A group where we all pretend to be boomers
- Website type: Facebook group
- Available in: English
- Website: Official page on Facebook
- Commercial: Yes
- Users: ~283,000
- Launched: 12 May 2019
- Current status: Online

= A group where we all pretend to be boomers =

Facebook group for users to pretend to be baby boomers

A group where we all pretend to be boomers is a Facebook group created in May 2019, for users – the majority of whom are millennials and in Generation Z – to pretend to be baby boomers. The group has been described as "digital larping". The members of the group post in the manner of a stereotypical internet user from the baby boomer generation.

==Content==
The group was created in May 2019 by two 20-year-olds. Membership of the group grew rapidly in late June 2019 following a tweet which went viral, and in July 2019, the group had roughly 10,000 posts per day. In 2019, the majority of group members were between 23 and 28 years old. There were members of all ages, including those from the boomer generation itself.

Members of the group post in character as a stereotypical baby boomer. The style of speech used in the group has been termed a register called "boomerspeak" by linguist Gretchen McCulloch. Examples of this manner of speech include posts with spelling mistakes, posts written in all capitals, non sequiturs, and the large use of GIFs of Minions. Due to older people more readily sharing fake news on Facebook, many members ironically post fake news in the group, in imitation.

As older people are stereotypically seen as being more conservative, there have been posts which imitate the perceived style of conservative baby boomers, using racist or bigoted language. This has caused problems, as Facebook does not largely moderate private groups itself, but leaves it to the group moderators; as such, some posts have to be deleted. Some of the group's moderators have called on Facebook to provide more guidance on what is and is not allowed on the platform.
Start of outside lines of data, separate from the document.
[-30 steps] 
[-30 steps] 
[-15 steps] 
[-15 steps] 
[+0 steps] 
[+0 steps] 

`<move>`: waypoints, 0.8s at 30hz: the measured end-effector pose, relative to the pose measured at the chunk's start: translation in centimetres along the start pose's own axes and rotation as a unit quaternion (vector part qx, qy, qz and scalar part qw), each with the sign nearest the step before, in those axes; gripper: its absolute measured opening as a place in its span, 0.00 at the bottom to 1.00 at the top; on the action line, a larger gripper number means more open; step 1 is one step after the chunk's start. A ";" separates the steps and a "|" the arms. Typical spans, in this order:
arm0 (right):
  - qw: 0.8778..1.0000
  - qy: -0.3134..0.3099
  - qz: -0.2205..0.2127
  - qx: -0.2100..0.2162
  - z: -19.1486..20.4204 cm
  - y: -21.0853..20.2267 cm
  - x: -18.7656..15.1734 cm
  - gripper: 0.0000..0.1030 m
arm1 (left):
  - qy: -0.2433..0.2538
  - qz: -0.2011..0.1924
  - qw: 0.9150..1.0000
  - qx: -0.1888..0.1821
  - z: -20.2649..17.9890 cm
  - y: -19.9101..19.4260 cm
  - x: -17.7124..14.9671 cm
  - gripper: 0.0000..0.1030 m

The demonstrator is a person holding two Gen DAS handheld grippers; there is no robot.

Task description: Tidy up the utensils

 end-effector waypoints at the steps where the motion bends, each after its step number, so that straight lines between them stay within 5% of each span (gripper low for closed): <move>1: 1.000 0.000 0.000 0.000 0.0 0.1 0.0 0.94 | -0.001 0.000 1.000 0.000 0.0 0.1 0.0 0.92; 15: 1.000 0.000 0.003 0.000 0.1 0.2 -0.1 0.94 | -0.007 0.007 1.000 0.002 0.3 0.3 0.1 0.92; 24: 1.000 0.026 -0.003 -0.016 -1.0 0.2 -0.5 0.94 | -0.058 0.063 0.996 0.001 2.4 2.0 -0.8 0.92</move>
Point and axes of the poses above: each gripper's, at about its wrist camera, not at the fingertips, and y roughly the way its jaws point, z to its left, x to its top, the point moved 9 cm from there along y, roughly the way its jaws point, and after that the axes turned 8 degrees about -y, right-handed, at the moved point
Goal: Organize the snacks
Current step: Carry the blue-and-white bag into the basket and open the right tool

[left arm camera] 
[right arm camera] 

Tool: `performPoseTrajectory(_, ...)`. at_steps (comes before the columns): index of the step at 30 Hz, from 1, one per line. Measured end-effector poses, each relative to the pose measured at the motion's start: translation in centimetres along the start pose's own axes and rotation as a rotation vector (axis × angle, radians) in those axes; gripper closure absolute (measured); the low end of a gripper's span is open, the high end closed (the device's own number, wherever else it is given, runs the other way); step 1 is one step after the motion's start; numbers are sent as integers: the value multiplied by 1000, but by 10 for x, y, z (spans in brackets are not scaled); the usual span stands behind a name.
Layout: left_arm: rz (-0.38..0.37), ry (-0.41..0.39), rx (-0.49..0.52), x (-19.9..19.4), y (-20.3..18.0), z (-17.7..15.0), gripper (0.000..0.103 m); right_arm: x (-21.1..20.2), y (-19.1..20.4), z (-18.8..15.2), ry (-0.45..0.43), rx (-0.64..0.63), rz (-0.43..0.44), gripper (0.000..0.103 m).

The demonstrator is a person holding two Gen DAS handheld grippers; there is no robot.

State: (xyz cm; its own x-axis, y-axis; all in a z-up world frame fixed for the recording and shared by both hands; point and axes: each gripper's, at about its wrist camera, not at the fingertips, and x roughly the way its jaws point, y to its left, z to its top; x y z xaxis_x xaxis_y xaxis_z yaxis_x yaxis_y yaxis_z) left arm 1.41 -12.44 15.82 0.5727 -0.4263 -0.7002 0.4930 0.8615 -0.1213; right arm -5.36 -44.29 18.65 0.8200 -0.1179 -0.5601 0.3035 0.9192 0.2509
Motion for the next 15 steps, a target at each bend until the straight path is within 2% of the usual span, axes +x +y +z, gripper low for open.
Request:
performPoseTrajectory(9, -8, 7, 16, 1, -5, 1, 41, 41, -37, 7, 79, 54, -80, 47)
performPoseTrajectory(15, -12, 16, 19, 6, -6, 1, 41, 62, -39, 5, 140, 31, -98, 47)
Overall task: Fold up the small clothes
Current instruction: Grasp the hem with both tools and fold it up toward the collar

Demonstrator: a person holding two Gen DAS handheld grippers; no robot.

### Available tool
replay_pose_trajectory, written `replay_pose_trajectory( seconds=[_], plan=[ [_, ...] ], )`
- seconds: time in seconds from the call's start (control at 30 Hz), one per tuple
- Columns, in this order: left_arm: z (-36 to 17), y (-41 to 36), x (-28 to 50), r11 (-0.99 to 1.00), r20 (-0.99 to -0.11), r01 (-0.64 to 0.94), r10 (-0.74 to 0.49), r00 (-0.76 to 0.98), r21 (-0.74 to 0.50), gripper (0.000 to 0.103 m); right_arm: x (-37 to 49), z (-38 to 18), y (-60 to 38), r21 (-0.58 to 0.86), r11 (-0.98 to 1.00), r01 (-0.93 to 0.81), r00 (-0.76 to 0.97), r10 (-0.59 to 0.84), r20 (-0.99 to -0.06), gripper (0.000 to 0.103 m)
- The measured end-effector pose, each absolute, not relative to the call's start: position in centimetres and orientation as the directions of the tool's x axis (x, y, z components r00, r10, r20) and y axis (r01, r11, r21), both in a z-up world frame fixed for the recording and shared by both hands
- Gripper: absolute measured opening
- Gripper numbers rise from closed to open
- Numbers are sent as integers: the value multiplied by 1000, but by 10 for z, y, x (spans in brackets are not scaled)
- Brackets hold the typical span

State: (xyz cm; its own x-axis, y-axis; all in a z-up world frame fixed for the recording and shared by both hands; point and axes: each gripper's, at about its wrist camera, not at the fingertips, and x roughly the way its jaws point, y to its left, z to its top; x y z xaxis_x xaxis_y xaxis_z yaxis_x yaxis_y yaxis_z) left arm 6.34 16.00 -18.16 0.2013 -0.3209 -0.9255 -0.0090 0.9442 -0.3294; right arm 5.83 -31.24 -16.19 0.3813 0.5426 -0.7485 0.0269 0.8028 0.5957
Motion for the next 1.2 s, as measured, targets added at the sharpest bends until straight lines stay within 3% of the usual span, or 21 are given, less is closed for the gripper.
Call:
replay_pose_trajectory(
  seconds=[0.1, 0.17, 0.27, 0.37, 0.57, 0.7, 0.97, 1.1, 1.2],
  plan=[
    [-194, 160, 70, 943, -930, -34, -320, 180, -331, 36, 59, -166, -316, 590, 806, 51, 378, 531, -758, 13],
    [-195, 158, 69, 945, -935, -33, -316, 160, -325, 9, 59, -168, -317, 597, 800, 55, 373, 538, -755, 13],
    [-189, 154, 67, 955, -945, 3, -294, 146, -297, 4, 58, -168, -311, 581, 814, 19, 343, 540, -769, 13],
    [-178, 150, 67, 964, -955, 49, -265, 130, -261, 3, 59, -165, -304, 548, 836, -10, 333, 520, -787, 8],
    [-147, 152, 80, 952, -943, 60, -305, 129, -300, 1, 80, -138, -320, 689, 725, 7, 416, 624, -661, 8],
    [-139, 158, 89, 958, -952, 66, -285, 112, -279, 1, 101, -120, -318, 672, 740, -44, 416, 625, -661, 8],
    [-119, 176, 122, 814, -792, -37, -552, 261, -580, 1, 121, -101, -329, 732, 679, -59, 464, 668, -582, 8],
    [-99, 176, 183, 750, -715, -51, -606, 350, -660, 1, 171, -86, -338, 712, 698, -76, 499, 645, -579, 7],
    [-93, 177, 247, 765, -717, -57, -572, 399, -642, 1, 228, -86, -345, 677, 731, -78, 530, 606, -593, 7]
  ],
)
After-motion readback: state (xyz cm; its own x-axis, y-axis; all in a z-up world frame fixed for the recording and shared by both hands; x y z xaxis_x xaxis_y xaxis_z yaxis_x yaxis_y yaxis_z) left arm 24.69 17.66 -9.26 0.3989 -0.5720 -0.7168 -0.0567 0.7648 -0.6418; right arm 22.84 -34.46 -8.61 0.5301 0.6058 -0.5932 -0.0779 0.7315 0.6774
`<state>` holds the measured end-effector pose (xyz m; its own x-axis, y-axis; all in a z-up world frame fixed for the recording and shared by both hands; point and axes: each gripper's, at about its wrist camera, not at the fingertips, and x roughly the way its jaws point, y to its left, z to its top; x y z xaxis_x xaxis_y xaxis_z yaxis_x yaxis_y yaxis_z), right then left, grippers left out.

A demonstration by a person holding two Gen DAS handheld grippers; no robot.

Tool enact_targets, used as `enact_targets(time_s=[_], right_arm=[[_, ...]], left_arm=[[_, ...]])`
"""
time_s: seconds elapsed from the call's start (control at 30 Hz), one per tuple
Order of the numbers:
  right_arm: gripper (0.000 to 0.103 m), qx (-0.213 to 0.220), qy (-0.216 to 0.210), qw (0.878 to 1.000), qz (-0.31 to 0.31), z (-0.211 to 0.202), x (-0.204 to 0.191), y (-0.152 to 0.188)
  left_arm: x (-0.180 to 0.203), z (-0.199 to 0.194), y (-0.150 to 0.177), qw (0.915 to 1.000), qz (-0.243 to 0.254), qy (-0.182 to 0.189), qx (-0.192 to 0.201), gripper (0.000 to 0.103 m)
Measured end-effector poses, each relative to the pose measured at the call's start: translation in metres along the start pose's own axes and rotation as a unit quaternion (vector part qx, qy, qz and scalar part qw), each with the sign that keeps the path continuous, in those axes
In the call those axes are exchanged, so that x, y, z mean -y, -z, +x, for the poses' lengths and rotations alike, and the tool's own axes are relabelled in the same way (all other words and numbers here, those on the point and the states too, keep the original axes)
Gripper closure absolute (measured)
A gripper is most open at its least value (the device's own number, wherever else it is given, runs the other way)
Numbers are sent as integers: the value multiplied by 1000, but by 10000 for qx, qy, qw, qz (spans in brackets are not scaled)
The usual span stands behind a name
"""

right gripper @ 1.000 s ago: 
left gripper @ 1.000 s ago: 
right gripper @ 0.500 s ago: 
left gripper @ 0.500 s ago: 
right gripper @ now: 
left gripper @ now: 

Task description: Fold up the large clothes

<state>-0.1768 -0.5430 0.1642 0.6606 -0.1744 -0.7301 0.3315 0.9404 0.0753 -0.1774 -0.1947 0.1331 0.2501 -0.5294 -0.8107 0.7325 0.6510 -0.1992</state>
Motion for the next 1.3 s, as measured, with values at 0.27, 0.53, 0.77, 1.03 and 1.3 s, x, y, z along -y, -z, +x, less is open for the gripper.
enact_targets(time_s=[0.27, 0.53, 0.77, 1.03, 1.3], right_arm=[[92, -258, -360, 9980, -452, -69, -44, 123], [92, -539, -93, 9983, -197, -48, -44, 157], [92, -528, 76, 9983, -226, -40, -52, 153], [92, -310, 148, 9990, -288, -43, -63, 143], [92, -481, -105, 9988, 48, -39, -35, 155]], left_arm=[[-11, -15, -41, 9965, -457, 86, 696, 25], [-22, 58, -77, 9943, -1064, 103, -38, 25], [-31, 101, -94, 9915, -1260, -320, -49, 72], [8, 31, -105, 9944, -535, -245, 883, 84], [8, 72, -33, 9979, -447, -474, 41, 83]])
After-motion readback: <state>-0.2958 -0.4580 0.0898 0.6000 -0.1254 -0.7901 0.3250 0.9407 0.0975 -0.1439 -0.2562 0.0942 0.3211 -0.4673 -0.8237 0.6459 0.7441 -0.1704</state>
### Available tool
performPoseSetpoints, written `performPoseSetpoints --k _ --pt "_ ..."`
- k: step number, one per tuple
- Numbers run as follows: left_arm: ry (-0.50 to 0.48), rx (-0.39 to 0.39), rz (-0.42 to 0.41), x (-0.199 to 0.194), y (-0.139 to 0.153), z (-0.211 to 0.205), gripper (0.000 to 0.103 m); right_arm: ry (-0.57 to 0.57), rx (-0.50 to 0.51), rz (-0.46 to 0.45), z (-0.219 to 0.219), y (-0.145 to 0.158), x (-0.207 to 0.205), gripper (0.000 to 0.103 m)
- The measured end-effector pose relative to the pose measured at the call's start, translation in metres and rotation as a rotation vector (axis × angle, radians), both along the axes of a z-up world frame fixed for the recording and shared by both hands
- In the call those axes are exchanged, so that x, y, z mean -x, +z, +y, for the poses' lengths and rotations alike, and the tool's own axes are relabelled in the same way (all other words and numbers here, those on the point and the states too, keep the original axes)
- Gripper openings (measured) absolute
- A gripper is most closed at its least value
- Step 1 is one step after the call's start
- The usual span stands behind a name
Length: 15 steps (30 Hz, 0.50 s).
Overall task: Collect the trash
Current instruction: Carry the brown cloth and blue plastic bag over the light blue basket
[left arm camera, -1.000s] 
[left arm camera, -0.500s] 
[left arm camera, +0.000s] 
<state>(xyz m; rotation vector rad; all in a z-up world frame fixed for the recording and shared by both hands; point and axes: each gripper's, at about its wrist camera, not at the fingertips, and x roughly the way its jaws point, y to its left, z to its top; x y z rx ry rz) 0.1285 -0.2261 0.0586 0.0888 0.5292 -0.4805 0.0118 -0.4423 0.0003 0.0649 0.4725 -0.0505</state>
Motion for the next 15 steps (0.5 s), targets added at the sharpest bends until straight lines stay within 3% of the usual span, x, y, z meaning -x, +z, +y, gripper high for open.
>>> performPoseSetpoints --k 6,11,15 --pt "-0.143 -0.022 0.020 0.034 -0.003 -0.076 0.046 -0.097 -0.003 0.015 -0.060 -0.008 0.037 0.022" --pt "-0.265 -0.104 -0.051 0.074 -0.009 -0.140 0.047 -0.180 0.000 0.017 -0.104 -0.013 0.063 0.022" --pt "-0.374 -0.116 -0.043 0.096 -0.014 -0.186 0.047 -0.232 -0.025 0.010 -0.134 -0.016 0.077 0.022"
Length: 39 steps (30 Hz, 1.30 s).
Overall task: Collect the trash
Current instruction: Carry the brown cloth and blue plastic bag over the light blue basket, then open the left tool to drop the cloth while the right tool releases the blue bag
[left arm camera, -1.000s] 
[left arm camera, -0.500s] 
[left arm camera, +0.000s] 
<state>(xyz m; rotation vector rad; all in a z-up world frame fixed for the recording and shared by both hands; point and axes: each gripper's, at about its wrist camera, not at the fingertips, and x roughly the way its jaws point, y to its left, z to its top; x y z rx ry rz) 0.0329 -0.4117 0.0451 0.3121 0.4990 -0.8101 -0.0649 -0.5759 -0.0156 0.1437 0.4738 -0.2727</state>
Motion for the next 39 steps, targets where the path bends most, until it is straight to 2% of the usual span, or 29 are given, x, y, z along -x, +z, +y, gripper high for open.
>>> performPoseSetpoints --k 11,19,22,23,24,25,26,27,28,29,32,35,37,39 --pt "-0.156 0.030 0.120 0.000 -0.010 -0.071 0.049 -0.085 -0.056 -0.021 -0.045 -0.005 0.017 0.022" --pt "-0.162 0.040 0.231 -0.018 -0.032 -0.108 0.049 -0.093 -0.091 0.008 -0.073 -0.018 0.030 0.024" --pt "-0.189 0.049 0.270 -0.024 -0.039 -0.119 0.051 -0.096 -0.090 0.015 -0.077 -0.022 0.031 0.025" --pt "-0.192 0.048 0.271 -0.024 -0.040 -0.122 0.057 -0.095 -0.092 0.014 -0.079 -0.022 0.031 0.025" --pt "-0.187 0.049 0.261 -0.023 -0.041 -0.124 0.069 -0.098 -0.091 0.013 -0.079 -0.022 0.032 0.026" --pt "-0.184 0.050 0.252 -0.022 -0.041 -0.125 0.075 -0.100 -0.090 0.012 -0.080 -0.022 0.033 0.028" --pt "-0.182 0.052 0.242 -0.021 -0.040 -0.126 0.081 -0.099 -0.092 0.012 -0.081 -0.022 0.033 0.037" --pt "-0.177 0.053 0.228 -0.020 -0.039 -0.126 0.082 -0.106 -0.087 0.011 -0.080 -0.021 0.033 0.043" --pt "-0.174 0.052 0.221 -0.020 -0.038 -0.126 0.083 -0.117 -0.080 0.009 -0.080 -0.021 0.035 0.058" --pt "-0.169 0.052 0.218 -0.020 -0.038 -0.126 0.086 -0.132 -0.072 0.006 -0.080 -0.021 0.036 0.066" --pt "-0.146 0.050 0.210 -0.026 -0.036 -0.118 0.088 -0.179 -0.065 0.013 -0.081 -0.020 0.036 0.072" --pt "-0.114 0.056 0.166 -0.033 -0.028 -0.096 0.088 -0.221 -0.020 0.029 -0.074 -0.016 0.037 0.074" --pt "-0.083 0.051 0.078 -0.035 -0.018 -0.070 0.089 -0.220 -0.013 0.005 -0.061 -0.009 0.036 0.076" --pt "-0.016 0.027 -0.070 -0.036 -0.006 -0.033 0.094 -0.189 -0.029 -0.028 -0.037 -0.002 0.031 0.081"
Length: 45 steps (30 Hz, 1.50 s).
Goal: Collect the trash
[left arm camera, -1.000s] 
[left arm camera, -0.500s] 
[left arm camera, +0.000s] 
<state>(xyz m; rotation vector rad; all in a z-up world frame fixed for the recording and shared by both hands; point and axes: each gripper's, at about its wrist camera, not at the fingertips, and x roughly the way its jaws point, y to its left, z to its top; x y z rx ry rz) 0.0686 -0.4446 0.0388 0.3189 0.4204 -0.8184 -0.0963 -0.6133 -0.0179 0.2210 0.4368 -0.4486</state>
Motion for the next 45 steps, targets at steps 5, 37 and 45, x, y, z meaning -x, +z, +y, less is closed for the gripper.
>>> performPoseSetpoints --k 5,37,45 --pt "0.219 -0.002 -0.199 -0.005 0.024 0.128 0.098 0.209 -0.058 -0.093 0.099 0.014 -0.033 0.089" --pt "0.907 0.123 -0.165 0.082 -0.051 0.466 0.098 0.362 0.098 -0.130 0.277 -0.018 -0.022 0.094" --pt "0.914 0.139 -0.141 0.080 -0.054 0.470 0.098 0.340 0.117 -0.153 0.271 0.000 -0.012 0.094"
Multiple occasions of Australian Facebook groups being "zucced" (banned by Facebook) has prompted the creation of an independent forum called A Forum Where We Pretend to Be Boomers.

==Response==
The group has been described as being successful for several reasons, including its comedic properties, envy of the boomer generation from the younger generations, and as a reaction to the often negative stereotyping of millennials by older people. Dr Elissa Perry said in The Guardian that "a very common reaction to stereotyping is the denigration of the other". Other sources, including ORF, have described this as being part of a "generational conflict", which has been linked to the political climate, where old and young people broadly disagree on political topics.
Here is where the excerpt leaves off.